Design, fabrication and characterization of a pure uniaxial microloading system for biologic testing.

The field of mechanobiology aims to understand the role the mechanical environment plays in directing cell and tissue development, function and disease. The empirical aspect of the field requires the development of accurate, reproducible and reliable loading platforms that can apply microprecision mechanical load. In this study we designed, fabricated and characterized a pure uniaxial loading platform capable of testing small synthetic and organic specimens along a horizontal axis. The major motivation for platform development was in stimulating bone cells seeded on elastomeric substrates and soft tissue loading. The biological uses required the development of culturing fixtures and environmental chamber. The device utilizes commercial microactuators, load cells and a rail/carriage block system. Following fabrication, acceptable performance was verified by suture tensile testing.

Osteocyte Characterization on Polydimethylsiloxane Substrates for Microsystems Applications.

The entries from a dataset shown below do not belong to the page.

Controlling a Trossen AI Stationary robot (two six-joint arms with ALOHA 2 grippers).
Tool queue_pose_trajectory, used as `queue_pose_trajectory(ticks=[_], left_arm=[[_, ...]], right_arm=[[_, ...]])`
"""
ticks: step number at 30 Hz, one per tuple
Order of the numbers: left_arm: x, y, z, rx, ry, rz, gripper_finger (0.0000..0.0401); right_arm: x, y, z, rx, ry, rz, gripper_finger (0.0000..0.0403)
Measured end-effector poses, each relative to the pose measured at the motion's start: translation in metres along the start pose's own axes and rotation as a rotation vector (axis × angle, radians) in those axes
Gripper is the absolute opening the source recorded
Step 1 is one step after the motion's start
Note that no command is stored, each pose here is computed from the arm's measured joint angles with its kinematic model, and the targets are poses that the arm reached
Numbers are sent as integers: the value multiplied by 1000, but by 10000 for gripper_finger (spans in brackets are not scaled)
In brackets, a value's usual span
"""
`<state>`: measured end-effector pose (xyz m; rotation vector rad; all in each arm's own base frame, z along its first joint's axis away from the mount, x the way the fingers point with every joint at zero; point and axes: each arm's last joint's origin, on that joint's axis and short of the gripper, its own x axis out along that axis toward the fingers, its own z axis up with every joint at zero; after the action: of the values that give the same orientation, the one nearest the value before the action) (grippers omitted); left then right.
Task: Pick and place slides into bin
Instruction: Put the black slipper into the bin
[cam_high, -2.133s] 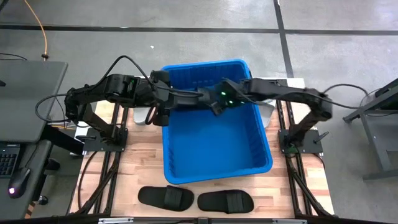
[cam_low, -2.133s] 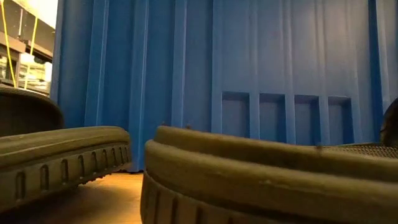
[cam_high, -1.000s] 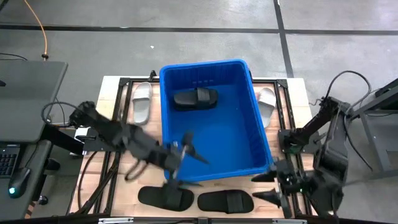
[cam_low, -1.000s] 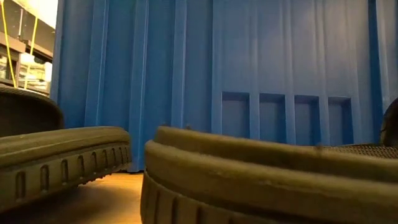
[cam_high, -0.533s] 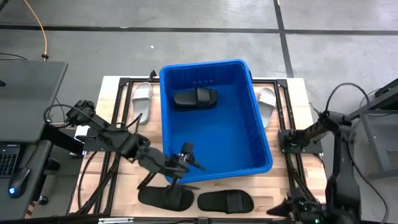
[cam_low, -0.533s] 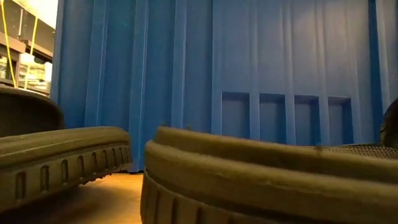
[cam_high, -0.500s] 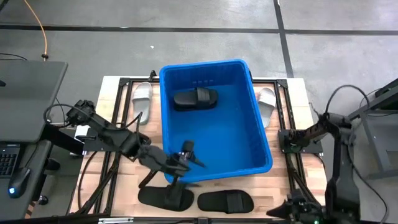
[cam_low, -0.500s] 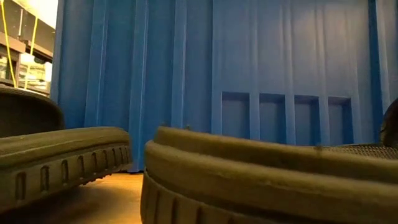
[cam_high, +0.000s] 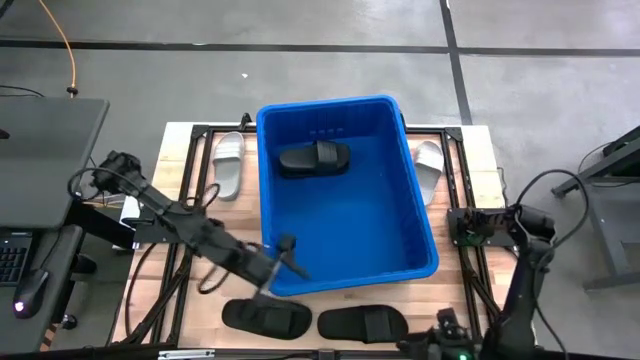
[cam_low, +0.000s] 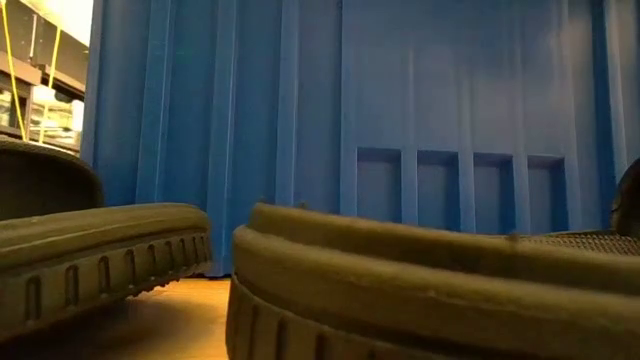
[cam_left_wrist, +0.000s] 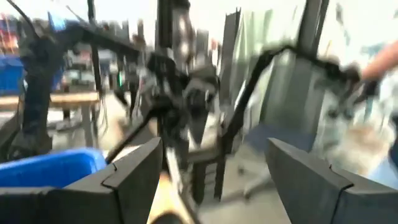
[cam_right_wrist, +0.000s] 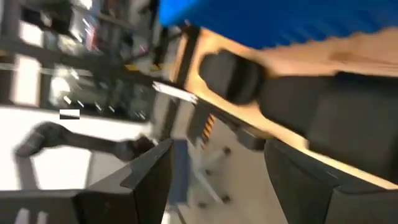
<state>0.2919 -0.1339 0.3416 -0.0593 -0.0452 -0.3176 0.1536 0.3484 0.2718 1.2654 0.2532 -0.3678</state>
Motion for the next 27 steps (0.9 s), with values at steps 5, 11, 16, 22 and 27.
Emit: queue_pose_trajectory(ticks=[5,11,16,22,27], left_arm=[[-44,3,13,-17,-215,0,276],[-80,-2,19,59,-154,-71,276],[-97,-4,15,87,-67,-36,276],[-109,0,7,76,-59,-27,276],[-114,1,9,49,-72,-29,276]], right_arm=[[21,6,1,18,40,-58,238],[39,-3,-16,82,78,-90,238],[51,-27,-44,122,134,-144,238],[65,-49,-57,63,135,-207,238],[64,-57,-53,-17,121,-270,233]])
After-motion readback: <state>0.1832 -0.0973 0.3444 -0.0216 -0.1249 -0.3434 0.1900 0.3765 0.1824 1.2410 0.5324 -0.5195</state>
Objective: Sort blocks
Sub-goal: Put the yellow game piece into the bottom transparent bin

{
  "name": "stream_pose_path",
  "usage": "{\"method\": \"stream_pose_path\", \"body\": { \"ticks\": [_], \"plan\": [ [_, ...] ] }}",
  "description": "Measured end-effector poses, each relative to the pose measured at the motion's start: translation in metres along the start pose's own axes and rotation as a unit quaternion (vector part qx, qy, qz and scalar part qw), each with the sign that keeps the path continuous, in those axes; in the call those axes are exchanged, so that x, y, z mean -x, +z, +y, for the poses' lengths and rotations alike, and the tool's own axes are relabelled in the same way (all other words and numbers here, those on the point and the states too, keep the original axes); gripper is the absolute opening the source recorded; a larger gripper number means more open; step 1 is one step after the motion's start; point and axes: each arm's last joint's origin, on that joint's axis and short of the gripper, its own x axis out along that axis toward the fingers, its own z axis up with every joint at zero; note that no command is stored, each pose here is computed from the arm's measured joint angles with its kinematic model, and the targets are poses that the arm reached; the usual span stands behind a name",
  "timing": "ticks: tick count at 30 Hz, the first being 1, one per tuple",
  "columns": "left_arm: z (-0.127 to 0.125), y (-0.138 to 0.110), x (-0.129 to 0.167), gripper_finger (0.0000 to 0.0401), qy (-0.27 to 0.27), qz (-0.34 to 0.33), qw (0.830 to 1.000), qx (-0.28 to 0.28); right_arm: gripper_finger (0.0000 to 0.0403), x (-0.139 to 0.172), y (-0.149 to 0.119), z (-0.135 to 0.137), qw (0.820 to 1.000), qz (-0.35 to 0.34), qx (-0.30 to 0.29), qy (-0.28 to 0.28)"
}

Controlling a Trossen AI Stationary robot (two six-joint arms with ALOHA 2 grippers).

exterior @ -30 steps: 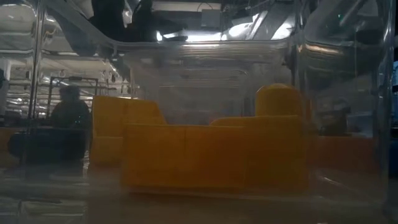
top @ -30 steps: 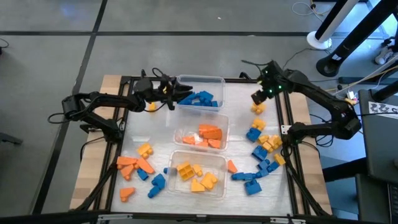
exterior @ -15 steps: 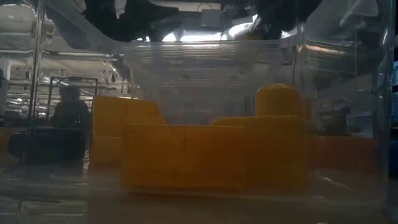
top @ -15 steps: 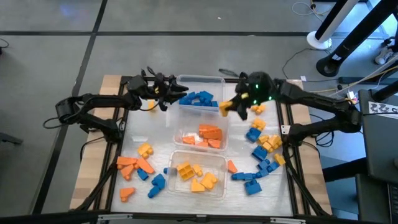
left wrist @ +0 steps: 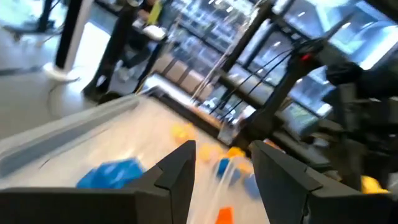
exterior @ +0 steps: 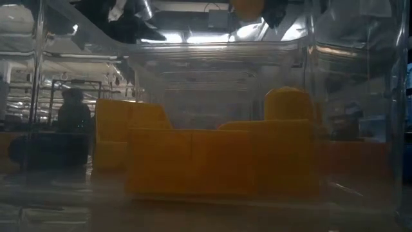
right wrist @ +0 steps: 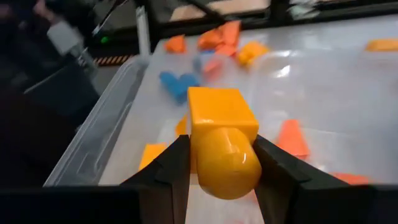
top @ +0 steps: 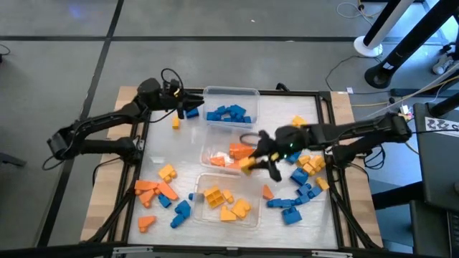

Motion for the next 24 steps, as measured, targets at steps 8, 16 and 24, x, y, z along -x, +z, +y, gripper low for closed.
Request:
{"method": "stream_pose_path", "body": {
  "ticks": [8, 16, 24],
  "plan": [
    [0.002, -0.003, 0.012, 0.0148, 0.032, 0.03, 0.999, 0.008, 0.0138, -0.043, -0.012, 0.031, 0.996, 0.008, 0.029, 0.086],
    [0.012, -0.02, 0.017, 0.0148, 0.143, 0.077, 0.979, 0.12, 0.0163, -0.064, -0.02, 0.033, 0.995, 0.02, 0.0, 0.093],
    [0.018, -0.04, 0.025, 0.0148, 0.199, 0.163, 0.951, 0.171, 0.0214, -0.067, -0.022, 0.032, 0.995, 0.026, -0.024, 0.095]
  ]
}}
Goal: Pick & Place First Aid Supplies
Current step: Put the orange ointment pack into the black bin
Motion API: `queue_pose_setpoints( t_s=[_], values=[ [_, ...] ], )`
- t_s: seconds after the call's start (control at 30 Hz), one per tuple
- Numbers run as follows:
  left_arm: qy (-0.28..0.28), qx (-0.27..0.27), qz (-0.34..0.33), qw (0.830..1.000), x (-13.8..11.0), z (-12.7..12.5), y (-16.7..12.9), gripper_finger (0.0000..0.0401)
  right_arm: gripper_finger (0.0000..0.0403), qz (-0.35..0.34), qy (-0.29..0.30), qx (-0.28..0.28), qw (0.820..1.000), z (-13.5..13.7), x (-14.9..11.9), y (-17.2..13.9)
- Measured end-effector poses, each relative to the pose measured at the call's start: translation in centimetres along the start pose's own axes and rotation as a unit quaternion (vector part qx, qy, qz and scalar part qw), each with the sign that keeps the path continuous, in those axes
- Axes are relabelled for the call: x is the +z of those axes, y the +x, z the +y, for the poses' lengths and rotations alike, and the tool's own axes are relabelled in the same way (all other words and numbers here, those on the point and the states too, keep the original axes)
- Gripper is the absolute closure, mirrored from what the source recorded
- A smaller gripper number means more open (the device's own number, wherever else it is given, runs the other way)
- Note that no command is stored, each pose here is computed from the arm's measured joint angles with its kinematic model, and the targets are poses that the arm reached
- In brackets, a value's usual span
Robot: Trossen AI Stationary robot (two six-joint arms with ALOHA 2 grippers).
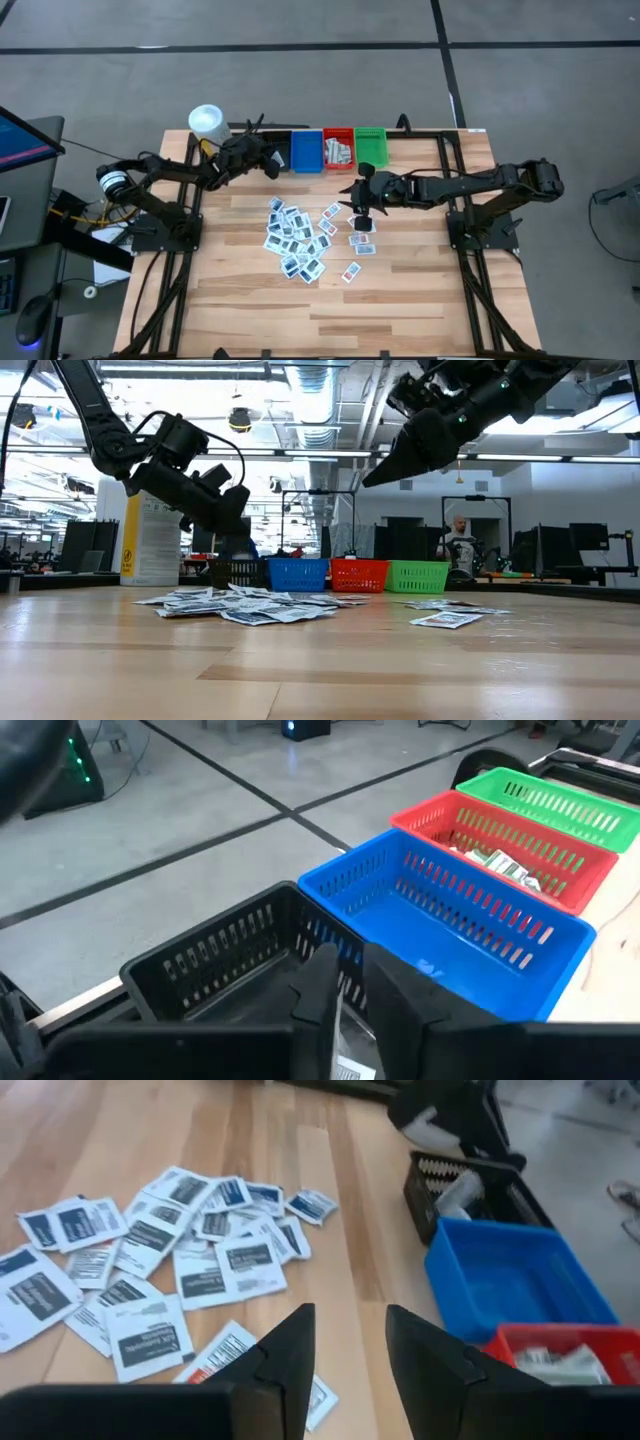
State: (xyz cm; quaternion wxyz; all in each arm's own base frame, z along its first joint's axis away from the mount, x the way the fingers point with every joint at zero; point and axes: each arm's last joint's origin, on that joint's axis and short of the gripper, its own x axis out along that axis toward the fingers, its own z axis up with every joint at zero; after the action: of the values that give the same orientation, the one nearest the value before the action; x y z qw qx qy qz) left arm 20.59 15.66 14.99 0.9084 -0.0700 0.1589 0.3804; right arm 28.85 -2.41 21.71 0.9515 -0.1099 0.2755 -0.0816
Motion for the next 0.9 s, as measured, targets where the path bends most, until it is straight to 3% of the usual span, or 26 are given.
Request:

In the body, osteocytes reside in lacunae, lenticular shaped cavities within mineralized bone. These cells are linked to each other and surface-residing osteoblasts via physical channels known as gap junctions. It has been suggested that osteocytes sense mechanical load applied to bone and relay that signal to osteoclasts and osteoblasts. Current in vitro and in vivo models of mechanotransduction face temporal and spatial barriers. Recent advances in polydimethylsiloxane (PDMS) based microfabrication techniques may be able to overcome some of these hurdles. However, before the bone research field can effectively utilize microsystems techniques, fundamental groundwork must be completed. This study characterized the behaviour of osteocytes on PDMS coated with collagen type I (CTI) and provides the framework for bone cell mechanotransduction studies using microsystems. The goal was to determine whether osteocytes were adversely affected by the substrate material by comparing their behaviour to a standard glass substrate. In addition, optimal culture conditions and time points for growing osteocytes on PDMS substrates were determined. Results of this study suggested that use of PDMS does not adversely affect osteocyte behaviour. Furthermore, the results demonstrated that osteocytes should be cultured for no less than 72 hours prior to experimentation to allow the establishment and maintenance of phenotypic characteristics. These results completed essential groundwork necessary for further studies regarding osteocytes in microsystems modelling utilizing PDMS.